● **Aim of the task**: Show each line of the data below that has the string "document" in it.

● **Records supplied**:
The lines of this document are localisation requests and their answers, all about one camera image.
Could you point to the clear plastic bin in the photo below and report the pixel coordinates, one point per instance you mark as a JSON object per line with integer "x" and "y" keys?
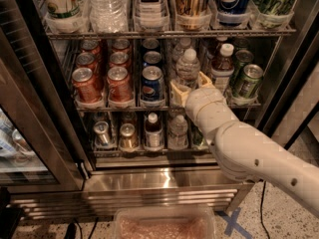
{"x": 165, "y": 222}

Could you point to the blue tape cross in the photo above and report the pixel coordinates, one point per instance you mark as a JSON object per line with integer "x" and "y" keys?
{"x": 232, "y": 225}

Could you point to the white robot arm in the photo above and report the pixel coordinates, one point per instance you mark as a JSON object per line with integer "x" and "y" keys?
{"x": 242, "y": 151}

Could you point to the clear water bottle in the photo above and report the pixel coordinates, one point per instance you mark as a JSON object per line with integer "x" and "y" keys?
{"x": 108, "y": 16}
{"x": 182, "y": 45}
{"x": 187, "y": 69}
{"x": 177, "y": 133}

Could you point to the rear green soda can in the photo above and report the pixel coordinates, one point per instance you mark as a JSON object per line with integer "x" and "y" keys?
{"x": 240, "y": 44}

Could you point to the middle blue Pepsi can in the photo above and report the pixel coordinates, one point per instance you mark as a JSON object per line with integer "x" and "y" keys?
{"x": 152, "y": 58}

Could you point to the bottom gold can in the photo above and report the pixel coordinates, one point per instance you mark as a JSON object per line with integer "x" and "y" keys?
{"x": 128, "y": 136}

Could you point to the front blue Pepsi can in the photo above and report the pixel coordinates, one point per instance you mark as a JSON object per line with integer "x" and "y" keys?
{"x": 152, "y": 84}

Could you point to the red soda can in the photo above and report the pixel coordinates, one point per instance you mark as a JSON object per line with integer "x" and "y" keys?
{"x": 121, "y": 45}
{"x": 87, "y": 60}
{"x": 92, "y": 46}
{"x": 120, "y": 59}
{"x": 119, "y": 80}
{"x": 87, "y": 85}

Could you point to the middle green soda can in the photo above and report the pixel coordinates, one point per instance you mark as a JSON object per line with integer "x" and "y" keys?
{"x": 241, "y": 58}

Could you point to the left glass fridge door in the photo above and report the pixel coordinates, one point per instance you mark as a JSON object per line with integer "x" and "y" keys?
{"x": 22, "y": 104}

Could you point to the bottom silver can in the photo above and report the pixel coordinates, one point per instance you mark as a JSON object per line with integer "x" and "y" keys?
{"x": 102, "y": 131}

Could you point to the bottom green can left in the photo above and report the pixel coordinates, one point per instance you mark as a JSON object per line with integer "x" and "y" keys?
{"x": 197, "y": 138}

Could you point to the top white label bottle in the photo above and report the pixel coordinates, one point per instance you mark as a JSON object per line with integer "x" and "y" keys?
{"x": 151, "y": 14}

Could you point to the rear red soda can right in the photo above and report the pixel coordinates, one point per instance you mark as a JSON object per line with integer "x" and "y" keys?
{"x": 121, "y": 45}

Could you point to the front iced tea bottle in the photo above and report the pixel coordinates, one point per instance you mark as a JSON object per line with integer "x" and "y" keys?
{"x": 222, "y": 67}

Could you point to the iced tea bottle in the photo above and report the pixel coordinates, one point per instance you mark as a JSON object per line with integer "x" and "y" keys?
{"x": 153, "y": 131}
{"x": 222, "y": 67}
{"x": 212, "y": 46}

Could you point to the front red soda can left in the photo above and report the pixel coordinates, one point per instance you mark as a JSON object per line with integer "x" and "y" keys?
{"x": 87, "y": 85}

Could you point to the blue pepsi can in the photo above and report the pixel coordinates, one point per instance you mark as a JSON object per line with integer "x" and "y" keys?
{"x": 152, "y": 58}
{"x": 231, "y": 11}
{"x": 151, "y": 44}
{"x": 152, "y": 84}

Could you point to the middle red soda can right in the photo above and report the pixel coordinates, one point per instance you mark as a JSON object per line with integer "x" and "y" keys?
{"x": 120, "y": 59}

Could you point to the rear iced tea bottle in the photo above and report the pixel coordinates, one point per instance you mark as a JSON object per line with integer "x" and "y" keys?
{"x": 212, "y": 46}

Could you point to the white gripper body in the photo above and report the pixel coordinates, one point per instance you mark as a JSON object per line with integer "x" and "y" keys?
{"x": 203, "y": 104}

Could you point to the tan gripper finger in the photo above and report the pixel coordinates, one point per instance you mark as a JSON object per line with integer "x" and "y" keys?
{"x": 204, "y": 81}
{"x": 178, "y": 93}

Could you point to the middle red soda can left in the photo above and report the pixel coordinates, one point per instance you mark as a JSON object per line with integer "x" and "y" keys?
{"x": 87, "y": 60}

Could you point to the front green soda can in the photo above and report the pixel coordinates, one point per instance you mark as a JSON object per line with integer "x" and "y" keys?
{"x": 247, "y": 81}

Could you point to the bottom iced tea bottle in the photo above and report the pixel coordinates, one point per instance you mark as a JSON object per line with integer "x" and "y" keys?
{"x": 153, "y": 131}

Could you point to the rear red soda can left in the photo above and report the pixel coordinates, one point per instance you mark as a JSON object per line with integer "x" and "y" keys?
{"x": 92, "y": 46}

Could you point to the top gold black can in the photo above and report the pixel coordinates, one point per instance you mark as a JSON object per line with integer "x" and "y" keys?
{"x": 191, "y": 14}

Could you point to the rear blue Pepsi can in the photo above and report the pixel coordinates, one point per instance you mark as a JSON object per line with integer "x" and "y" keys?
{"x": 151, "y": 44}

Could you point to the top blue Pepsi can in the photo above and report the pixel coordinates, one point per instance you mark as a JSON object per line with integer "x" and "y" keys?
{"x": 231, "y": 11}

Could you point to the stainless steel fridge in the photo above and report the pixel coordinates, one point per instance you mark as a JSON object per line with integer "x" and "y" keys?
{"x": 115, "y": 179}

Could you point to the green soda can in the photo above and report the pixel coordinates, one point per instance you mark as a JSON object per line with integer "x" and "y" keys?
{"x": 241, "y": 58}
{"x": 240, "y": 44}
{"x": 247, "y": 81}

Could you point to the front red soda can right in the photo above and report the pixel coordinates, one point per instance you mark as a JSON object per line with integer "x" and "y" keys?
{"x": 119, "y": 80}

...

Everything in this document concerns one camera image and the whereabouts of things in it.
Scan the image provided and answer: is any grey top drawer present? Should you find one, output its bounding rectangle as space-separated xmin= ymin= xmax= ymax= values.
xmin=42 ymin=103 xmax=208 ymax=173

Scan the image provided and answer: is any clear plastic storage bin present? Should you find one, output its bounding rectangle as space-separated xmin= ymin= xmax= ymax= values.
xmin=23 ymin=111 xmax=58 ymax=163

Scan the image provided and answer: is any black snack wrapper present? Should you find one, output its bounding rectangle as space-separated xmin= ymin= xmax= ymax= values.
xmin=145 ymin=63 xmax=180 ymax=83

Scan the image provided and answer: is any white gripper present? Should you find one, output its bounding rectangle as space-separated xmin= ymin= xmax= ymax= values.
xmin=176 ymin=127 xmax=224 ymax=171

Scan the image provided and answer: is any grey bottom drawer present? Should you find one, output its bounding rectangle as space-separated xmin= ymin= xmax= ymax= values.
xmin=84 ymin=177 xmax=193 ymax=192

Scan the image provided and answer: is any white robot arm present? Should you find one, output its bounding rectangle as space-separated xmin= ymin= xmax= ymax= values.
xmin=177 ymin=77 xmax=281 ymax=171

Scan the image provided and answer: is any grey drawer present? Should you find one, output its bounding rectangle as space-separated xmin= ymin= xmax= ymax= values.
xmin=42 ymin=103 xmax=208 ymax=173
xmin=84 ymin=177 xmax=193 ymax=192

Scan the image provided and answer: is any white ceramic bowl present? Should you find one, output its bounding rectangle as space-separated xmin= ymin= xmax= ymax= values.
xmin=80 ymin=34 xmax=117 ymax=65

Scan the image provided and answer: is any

● **Written answer**:
The lines of this document are localisation requests and their answers, all about one camera image.
Everything in this document concerns one camera image and the whereabouts of things in it.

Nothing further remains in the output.